In the uk the weather is so depressing all the time and grey. and because of the bad weather anything you do costs money. you can't just sit somewhere and enjoy the scenery or take a walk or sit down. even with our joint fairly high earnings, our outgoings were so high that all we could afford to do was stay at home and watch tv. 
some things are more expensive here and somethings are cheaper. You get the best chicken and pork but beef, lamb, turkey and other various things you are used to having a choice of in the uk are harder to come by for most of the year. 

I worked in ayia napa for 3 years when I was younger and despite being out on my own late at night I always felt safe. now I don't walk around on my own but I still feel much safer than I would in the uk, we live near Ayia Napa and i've not heard of any trouble apart from the usual drunken squabbles at kicking out time in the clubs. 
the heat is tough to put up with, but its only for about 6 weeks that its really bad. the rest of the time its lovely. just be prepared to shower several times a day, change your bed sheets on an almost daily basis and get through gallons of drinking water. 
work is unpredictable, but we like that. if we had to do the same 9-5 every day of the year like we were doing in the uk then that would be boring and not what we want. we're putting money away from what we earn in the summer so that in the winter when my husband won't be working and I'll have less work, we'll still be able to eat and pay the rent. 
we're living a simple life, its fun, its a challenge, its not materialistic in any way. we're very glad we made the move and wish we had done it sooner.


----------



## Geraldine (Jan 3, 2009)

Amen to that, and we have our fair share of the latter here in the UK!!

Geraldine


----------



## 2uk sunseekers (Jul 29, 2009)

Hi all 
After reading and watching this site for a year or so now, I thought I had better join and participate lol. :clap2:
This is a great site, that has been invaluable to us, as a research tool. So thank you to all.

My good lady and myself, are hoping to relocate early next year to Cyprus. It has been a couple of years in the planning with lots of research,
but it is something we will be doing.
We have friends and family already in Cyprus and our last visit was the entire month of March and we loved it. We are hoping to have another month at the end of the year, to view and look at a few other areas. We will then make our decision as to what area would be best for us. We think Lanaca at this stage.

The reasons why we want to and will be moving are :
1/ We decided after I had some surgery in 2006 and some health problems since, that life was too short and we wanted another adventure and some Sun.
2/ Over many years, we often talked about moving abroad if we had the chance. Being young retired, we now have that chance. 
3/ Like many Brits, we are disillusioned with the UK to be honest and have been for a few years now.

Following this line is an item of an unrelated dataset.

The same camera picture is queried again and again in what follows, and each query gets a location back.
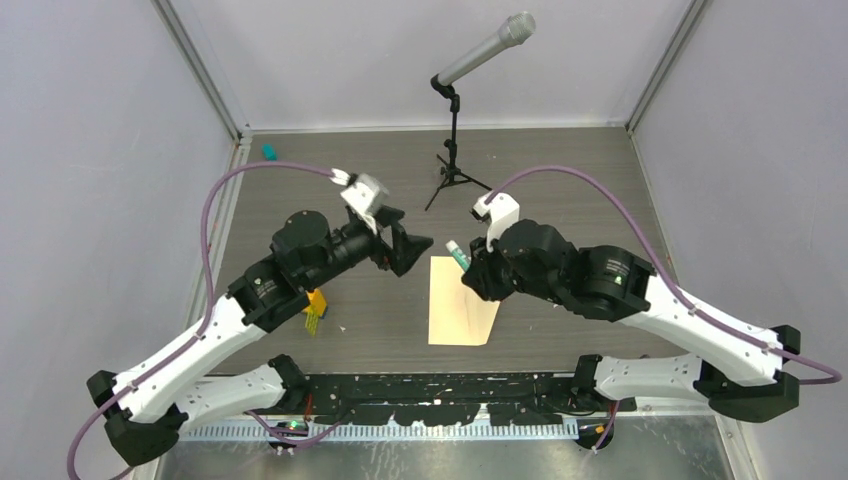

I don't expect everything to be smooth sailing all the time, but we are covered financially thank goodness and healthcare is taken care off, so we will give it our best.
AND WE CAN NOT WAIT EITHER. :clap2:

Ady


----------



## jkelly (May 21, 2009)

Jimbo here

Been reading through all the answers and I suppose there will be the complainers but they would complain in the UK - I suppose it is easier complaining in a beutifull country than a crap one!!

We are planning to move over in the next few years and this forum is a really good place to get info.

The way I look at it, I may as well retire with not a fantastic amount of money in a beutifull, warm, hot on occasions I know, relaxing, and safe Cyprus than to have not a fantastic mount of money in a dank, Cold, unpadicable, attimes unsafe, expensive, wet and windy, rain ,showers, rain, Barbi-Q??? oh thats that rusty thing at the bottom of the garden, more rain, lets go for a walk - oh hell it's raining again, lets go for a bike ride - oh Shxxt its raining again - etc etc etc blah blah blah do I need to go on.

Role on Cyprus!

Jimbo


----------



## theresoon (Apr 11, 2008)

I have just returned from my first trip back to NYC since we moved here a year ago and I do feel really homesick. 
BUT, 
-we were cramped in a little apartment with no balcony (500sq. f.) with 2 kids. Here we are renting a 3500sq.f. house for less that we would need for a NYC studio.
-here you can drive up the mountains for coffee and be back for dinner. In NY you need an hour and a half just to leave the city.
- we beat the sunday beach traffic by returning to Nicosia on Monday morning since it's a short drive. Beach traffic in NY could mean 4 hours to get back to the city.
-I don't have to pay $20,000 tuition for each kid in preschool and still have a babysitter for the afternoons.
-it rained for 26 days in June in New York this year
- I don't miss the snow
-the stickiness in the subway in the summer even with 20C
-I look forward to doing some hiking once we are out of the stroller, and long bicycle rides
-fruit and veggies are very fresh here.


----------



## lakelander (Mar 31, 2009)

Another reason why people might want to leave. What is happening to the place?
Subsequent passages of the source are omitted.